His green eyes held mine, and for just a moment, his mask slipped. I saw the hurt, the anger, the confusion, and underneath it all, something that might have been longing. Or maybe I was just seeing what I wanted to see, what I needed to see to justify the choice that had brought us here.
I couldn’t stop the quiver in my chin, the welling of tears. "Wyatt…" His name came out weak like a plea, like an apology, like all the words I couldn't say.
But he was already turning his horse toward home, shoulders rigid, walls slamming back into place.
"We should head back," he said, his voice rough. "Storm coming in this afternoon."
I looked at the clear blue sky, not a cloud in sight, but didn't argue. There were different kinds of storms, and the one between us had been brewing for years. And I knew once it hit, it would be catastrophic.
The ride back was silent, heavy with unspoken words and questions neither of us was ready to ask or answer. But that cabin stayed with me, burned into my mind like a brand. Evidence that Wyatt Blackwood had loved me enough to build a future even after I'd destroyed the present.
When we reached the barn, he dismounted quickly, efficiently, and handed his reins to Jimmy without looking at me.
"That covers the tour," he said, still not meeting my eyes. "You have what you need?"
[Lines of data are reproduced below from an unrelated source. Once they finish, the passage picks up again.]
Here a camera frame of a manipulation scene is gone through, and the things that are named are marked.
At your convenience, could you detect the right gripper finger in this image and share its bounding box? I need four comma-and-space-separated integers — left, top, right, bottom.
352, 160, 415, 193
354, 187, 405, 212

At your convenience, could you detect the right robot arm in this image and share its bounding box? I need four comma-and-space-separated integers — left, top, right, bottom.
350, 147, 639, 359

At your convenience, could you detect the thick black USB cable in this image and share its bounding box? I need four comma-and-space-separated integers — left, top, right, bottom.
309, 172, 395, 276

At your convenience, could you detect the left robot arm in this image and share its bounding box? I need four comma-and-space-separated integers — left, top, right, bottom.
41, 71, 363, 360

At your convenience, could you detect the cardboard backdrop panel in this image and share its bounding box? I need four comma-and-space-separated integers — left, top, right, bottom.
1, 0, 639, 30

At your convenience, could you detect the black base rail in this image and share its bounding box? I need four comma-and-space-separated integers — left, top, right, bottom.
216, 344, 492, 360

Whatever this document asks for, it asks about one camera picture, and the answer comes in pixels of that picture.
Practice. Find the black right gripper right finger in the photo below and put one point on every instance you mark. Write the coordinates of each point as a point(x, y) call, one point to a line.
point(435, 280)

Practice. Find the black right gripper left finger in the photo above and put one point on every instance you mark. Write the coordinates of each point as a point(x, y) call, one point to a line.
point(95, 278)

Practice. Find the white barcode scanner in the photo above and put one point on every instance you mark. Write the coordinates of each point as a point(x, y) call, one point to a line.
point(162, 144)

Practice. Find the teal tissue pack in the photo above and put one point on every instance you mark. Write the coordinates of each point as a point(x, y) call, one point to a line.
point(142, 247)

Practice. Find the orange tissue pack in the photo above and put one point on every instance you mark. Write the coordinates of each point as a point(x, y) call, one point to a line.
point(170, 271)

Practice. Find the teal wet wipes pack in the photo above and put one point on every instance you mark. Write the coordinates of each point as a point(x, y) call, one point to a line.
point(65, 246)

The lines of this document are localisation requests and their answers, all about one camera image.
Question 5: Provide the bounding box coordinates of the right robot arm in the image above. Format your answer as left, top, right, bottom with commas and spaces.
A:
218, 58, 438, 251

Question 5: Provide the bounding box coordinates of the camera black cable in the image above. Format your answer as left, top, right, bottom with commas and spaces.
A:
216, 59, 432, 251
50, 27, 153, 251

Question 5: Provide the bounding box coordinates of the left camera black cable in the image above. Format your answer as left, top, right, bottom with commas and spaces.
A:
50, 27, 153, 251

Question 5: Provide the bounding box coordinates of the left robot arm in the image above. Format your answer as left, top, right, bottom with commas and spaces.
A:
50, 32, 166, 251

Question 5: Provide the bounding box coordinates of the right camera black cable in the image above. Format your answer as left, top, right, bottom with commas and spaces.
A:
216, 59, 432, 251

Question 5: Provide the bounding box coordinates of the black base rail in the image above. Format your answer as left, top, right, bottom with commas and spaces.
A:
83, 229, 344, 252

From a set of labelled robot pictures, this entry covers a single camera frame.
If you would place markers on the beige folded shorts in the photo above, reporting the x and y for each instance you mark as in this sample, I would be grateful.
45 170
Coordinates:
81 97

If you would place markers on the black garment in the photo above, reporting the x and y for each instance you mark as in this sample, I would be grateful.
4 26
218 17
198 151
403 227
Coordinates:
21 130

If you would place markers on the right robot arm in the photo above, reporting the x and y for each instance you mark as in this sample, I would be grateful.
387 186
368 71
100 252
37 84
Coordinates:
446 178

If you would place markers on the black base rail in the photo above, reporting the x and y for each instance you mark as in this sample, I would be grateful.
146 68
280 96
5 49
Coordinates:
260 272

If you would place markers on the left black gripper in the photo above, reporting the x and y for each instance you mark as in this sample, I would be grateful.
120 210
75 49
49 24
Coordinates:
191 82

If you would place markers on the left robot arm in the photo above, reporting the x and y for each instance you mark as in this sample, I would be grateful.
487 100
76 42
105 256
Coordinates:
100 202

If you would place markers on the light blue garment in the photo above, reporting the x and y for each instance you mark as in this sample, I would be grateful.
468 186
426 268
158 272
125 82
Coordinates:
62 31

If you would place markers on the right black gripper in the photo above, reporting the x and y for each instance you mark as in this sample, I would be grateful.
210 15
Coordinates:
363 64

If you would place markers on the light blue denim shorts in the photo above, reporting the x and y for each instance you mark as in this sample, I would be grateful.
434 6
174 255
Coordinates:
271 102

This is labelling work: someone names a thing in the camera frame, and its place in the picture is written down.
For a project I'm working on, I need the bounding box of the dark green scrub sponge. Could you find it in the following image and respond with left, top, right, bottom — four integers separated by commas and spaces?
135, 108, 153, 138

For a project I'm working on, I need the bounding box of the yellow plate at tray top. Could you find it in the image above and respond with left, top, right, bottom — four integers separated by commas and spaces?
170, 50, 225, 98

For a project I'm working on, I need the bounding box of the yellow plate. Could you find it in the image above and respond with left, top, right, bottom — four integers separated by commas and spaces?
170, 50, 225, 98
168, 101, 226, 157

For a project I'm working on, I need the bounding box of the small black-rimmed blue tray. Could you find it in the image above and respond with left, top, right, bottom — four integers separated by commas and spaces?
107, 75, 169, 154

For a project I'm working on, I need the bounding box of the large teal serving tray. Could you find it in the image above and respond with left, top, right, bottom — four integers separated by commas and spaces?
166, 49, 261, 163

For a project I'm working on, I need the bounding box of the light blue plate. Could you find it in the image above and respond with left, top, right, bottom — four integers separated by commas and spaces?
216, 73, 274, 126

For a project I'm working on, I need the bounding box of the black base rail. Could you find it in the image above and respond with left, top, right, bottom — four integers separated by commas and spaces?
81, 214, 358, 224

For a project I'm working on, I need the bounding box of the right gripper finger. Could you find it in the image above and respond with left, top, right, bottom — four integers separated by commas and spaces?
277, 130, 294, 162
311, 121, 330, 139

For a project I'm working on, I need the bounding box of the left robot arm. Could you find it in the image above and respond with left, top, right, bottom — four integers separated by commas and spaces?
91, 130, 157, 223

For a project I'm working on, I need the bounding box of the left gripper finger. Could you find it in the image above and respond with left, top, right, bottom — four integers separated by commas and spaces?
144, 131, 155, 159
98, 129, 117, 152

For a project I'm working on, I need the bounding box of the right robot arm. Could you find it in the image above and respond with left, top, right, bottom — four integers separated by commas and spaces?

"Yes," I managed, though what I needed and what I had were two very different things.
He nodded once and strode away, leaving me standing there holding Honey's reins and the weight of my guilt that threatened to buckle my knees.
"You okay, Ms. Ivy?" Jimmy asked gently, and I realized he'd probably watched this whole drama unfold. Everyone had. Small towns didn't keep secrets well.
"I'm fine," I lied, handing him the reins. "Thank you for asking."
I made it back to my cabin before the tears came. Sat on my bed and cried for the girl who'd run, for the boy who'd built a house for ghosts, for the future that existed only in wood and stone and broken dreams.
Outside my window, I could see storm clouds building on the horizon. So Wyatt hadn't been wrong about that. But the storm outside would be nothing compared to the one raging in my chest, built from regret and longing and the terrible realization that I might have made the biggest mistake of my life.
And worse, that it might be too late to fix it.
Chapter 7
Ivy
I woke to the hum of Copper Creek—the windmill creaking in its eternal rotation, cattle lowing their morning complaints, the smell of fresh hay drifting through my open window. It was nothing like Dallas, where I'd wake to car alarms and construction noise, the air filtered and recycled until it tasted like nothing at all. Here, every breath told a story. Here, the morning had texture and weight and purpose.